AIM OF THE EXERCISE - Return each entry exactly, omitting nothing.

(Records contained in a dataset)
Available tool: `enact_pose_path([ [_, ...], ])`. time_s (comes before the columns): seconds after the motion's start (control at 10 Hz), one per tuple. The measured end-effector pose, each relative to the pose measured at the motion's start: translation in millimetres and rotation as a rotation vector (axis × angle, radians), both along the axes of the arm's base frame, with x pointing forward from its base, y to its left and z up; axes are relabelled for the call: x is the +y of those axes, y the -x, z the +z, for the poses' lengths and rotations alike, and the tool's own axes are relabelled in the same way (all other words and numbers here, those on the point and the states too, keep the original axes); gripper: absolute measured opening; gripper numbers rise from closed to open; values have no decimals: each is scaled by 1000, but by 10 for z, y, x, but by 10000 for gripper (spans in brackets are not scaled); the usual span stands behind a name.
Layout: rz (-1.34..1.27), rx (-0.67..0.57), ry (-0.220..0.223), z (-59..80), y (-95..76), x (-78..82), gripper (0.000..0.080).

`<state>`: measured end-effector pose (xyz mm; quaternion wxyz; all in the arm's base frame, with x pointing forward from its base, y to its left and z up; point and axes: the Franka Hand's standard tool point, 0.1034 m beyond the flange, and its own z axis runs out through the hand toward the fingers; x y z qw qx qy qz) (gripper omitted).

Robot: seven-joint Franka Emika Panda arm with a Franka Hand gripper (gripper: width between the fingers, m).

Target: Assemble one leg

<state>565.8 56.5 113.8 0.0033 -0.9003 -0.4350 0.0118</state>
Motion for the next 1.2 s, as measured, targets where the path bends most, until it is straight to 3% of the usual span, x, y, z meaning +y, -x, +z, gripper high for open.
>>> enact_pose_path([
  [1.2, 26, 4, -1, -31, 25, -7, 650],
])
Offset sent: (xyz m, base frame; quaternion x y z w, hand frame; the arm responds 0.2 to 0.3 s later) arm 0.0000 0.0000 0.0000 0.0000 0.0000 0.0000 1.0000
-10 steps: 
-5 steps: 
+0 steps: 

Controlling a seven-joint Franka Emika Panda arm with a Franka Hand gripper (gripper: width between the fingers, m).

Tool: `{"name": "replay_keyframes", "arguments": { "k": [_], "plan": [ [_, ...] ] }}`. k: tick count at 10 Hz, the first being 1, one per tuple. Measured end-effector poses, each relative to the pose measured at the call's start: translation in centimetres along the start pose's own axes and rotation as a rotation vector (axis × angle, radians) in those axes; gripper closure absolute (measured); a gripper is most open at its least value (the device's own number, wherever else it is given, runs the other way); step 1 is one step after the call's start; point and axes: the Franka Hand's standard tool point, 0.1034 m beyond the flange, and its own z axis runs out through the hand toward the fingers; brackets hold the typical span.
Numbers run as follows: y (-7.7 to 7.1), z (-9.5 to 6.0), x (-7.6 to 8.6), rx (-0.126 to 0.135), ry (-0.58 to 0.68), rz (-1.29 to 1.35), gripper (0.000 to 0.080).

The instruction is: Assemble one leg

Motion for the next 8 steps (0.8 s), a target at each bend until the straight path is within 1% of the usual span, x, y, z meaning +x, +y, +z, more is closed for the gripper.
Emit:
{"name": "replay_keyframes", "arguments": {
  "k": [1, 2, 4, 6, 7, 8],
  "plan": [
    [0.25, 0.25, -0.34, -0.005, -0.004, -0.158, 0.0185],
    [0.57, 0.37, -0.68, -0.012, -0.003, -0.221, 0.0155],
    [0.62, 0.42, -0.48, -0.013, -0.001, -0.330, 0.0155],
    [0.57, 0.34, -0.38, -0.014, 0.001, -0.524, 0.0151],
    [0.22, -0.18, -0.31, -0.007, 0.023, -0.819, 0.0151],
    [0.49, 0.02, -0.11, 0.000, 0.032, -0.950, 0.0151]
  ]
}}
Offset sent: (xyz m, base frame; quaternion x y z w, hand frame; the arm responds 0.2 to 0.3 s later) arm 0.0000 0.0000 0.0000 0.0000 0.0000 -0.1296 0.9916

WRITTEN ANSWER -
Available tool: `enact_pose_path([ [_, ...], ])`. time_s (comes before the columns): seconds after the motion's start (control at 10 Hz), one per tuple. The measured end-effector pose, each relative to the pose measured at the motion's start: translation in millimetres and rotation as a rotation vector (axis × angle, radians), both along the axes of the arm's base frame, with x pointing forward from its base, y to its left and z up; axes are relabelled for the call: x is the +y of those axes, y the -x, z the +z, for the poses' lengths and rotations alike, and the tool's own axes are relabelled in the same way (all other words and numbers here, those on the point and the states too, keep the original axes); gripper: absolute measured opening; gripper numbers rise from closed to open; values have no decimals: each is scaled by 1000, but by 10 for z, y, x, but by 10000 for gripper (spans in brackets are not scaled); the usual span stands behind a name.
Layout: rz (-1.34..1.27), rx (-0.67..0.57), ry (-0.220..0.223), z (-59..80), y (-95..76), x (-78..82), gripper (0.000..0.080).

`<state>`: measured end-effector pose (xyz mm; quaternion wxyz; all in the arm's base frame, with x pointing forward from its base, y to its left and z up; point and axes: the Franka Hand's standard tool point, 0.1034 m beyond the flange, and its own z axis runs out through the hand toward the fingers; x y z qw qx qy qz) (gripper omitted).

Robot: seven-joint Franka Emika Panda arm with a Franka Hand gripper (gripper: width between the fingers, m).

Target: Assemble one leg

<state>565.8 56.5 113.8 0.0033 -0.9003 -0.4350 0.0118</state>
Motion for the next 1.2 s, as measured, targets where the path bends most, until it is straight to 3% of the usual span, x, y, z meaning +y, -x, +z, gripper high for open.
>>> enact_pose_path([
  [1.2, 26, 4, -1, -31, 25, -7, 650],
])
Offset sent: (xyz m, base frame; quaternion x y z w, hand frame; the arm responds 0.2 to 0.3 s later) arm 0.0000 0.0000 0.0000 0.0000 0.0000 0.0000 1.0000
-10 steps: 
-5 steps: 
+0 steps: 

Controlling a seven-joint Franka Emika Panda arm with a Franka Hand gripper (gripper: width between the fingers, m).

Tool: `{"name": "replay_keyframes", "arguments": { "k": [_], "plan": [ [_, ...] ] }}`. k: tick count at 10 Hz, the first being 1, one per tuple. Measured end-effector poses, each relative to the pose measured at the call's start: translation in centimetres along the start pose's own axes and rotation as a rotation vector (axis × angle, radians) in those axes; gripper closure absolute (measured); a gripper is most open at its least value (the device's own number, wherever else it is given, runs the other way); step 1 is one step after the call's start; point and axes: the Franka Hand's standard tool point, 0.1034 m beyond the flange, and its own z axis runs out through the hand toward the fingers; brackets hold the typical span.
Numbers run as follows: y (-7.7 to 7.1), z (-9.5 to 6.0), x (-7.6 to 8.6), rx (-0.126 to 0.135), ry (-0.58 to 0.68), rz (-1.29 to 1.35), gripper (0.000 to 0.080).

The instruction is: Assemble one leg

Motion for the next 8 steps (0.8 s), a target at each bend until the straight path is within 1% of the usual span, x, y, z meaning +x, +y, +z, more is closed for the gripper.
Emit:
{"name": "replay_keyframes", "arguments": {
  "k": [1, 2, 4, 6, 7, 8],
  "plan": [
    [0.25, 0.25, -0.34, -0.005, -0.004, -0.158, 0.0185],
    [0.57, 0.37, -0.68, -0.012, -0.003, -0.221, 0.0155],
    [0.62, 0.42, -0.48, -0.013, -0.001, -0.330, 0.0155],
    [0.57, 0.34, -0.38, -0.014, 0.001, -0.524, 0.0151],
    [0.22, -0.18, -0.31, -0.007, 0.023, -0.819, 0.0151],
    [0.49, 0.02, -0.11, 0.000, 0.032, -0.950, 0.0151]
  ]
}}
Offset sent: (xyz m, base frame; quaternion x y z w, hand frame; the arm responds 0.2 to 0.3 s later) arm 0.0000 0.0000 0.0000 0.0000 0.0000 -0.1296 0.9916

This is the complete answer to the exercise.